According to the researchers, who published details about the system in Genome Biology, PEGR is integrated with the Galaxy platform, an open-source scientific workflow system. PEGR is designed to track the sample and sequencing experiment, manage the processing of the data and then produce reports and visualizations of the experimental results.
In the first few runs with the platform, the researchers are already experiencing early benefits.
“Just as an example, recently a technician was experiencing a string of failed experiments, so we went into PEGR and by examining the experimental metadata, we realized that they were using a bad batch of a certain chemical,” said Lai. “Now, historically, the process to find the cause of the failing experiments could have dragged on for months – if not, a year or two – instead of finding the source right away.”
According to Chuck Pavloski, RISE team lead, the PEGR project is just one example of how members of RISE are helping Penn State researchers, as well as the research community at large. Pavloski likens the team a bond between researchers with computational tools and expertise that can expand the power of science to tackle important scientific and societal challenges.
“The RISE engineers are effectively the glue between science and today’s computational needs,” said Pavloski. “In other words, they allow the scientists to be what they’re good at. We act much the same way as a staff scientist works at a national lab, paving the way so that our scientists can explore their fields and pursue their research ideas.”

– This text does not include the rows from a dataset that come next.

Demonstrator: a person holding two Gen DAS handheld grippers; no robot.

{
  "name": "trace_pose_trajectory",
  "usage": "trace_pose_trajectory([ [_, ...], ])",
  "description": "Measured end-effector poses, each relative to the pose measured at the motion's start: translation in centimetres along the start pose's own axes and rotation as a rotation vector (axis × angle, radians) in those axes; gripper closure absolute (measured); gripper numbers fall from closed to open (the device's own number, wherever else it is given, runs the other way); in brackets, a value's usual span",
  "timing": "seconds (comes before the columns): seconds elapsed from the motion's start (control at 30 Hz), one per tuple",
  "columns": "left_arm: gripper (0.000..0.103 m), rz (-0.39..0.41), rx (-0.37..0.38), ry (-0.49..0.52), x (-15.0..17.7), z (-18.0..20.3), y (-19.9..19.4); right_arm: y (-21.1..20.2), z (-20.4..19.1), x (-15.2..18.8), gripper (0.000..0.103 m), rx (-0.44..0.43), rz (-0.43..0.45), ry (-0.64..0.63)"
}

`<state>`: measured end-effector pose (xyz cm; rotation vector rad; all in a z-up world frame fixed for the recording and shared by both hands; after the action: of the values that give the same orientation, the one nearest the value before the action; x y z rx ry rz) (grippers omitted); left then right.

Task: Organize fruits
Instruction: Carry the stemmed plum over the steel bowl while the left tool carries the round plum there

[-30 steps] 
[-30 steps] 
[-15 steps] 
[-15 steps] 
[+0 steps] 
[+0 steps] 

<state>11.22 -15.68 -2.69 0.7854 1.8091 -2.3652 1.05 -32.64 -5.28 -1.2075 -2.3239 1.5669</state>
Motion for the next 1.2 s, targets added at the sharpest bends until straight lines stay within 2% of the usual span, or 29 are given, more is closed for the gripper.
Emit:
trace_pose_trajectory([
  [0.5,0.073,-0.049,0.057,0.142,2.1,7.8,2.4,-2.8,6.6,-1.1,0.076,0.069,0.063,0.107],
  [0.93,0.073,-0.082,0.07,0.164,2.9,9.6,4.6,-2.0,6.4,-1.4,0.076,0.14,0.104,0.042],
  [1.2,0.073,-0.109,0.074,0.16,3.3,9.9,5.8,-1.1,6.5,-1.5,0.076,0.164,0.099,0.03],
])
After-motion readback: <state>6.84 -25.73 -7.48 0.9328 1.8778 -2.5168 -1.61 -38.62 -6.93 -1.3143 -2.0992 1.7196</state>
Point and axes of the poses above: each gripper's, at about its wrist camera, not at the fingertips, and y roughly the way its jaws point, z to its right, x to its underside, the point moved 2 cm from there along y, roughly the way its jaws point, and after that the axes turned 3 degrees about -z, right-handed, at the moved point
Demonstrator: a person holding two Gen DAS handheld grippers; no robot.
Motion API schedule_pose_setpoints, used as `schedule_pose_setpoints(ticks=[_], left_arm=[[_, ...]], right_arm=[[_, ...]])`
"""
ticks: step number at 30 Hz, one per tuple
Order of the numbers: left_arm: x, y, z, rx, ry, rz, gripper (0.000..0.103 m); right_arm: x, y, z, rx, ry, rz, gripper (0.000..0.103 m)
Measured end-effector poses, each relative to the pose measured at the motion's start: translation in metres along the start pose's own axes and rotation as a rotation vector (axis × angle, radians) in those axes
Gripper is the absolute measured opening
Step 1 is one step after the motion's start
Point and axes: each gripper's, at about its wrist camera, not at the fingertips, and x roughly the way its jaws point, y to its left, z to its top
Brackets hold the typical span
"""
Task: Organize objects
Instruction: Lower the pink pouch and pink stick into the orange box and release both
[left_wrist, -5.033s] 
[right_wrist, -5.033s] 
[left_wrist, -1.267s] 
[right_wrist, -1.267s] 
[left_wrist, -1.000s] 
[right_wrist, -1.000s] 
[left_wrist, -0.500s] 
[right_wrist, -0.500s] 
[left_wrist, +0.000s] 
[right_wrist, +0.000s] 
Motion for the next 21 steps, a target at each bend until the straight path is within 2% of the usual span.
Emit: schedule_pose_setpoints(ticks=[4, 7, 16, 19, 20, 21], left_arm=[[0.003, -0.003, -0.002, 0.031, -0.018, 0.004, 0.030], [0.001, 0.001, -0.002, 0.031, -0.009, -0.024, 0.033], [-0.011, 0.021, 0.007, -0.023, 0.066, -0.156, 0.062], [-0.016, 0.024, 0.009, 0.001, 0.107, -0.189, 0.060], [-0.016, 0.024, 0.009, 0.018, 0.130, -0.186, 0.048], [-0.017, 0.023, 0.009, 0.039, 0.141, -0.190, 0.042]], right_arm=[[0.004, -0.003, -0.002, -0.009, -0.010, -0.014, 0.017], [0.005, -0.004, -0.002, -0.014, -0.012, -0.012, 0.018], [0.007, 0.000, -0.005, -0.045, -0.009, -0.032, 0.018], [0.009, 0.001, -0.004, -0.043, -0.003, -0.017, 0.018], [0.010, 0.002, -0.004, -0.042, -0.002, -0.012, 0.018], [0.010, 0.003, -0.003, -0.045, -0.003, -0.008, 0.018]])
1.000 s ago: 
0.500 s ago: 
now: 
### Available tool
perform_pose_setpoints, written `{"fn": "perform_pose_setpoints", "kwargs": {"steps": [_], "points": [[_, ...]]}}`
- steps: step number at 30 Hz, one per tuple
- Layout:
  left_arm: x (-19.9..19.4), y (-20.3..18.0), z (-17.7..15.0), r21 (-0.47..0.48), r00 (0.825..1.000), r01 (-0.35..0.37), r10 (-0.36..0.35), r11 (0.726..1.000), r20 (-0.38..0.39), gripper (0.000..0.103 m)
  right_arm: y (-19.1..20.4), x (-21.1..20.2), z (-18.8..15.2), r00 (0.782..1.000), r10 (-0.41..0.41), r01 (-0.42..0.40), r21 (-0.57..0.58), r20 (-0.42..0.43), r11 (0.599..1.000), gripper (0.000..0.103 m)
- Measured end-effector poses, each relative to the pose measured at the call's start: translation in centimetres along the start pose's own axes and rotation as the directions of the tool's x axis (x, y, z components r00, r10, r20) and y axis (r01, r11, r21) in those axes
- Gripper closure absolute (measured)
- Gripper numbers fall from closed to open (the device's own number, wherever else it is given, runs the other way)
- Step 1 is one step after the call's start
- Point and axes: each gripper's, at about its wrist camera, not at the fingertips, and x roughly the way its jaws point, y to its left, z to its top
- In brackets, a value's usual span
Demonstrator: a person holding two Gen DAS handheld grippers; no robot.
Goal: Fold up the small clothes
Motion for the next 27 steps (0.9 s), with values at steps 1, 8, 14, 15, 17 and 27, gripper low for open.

This RISE-powered partnership can help scientists with traditional computational research questions, such as providing guidance on best practices for using Penn State’s Roar supercomputer to offering ways to optimize and improve code, but the team can also apply their own deep understanding of academic research to collaborate with scientists on cutting-edge, interdisciplinary projects.
“The RISE team is made up of master’s and Ph.D.-level scientists who have a deep understanding of how science works, but work outside of their fields all the time,” said Pavloski. “For example, we might have a trained meteorologist who also work on biochemistry or genomic projects, or we have engineers on our team who may be help scientists in astronomy or biochemistry.”
This interdisciplinarity offers another advantage. RISE team members can leverage best computational science practices in one field to investigations in other fields or disciplines.
“We also provide a strong link to new technologies, such as using artificial intelligence techniques, or exploring the use of graphic processing unit- or GPU – computation in a research project,” Pavloski said.
RISE engineers are also working with data visualization specialists to help scientists create compelling visualizations for their work, as well as take advantage of new immersive technologies, such as virtual reality and augmented reality, to explore data in deeply engaging ways.
The researchers hope that PEGR, which is open source, could produce benefits across the scientific enterprise, saving time, money and headaches, and lead to everything from richer understanding of the genome to better medical treatments reaching patients faster.
In the future, the researchers may explore whether the online platform can be expanded outside of use in wet-labs and for use in translational science, which would help scientists bring treatments and solutions to the real world.
“This platform was originally designed around basic research, but we’re actively working to move it into the translational biomedical field in the future,” said Lai.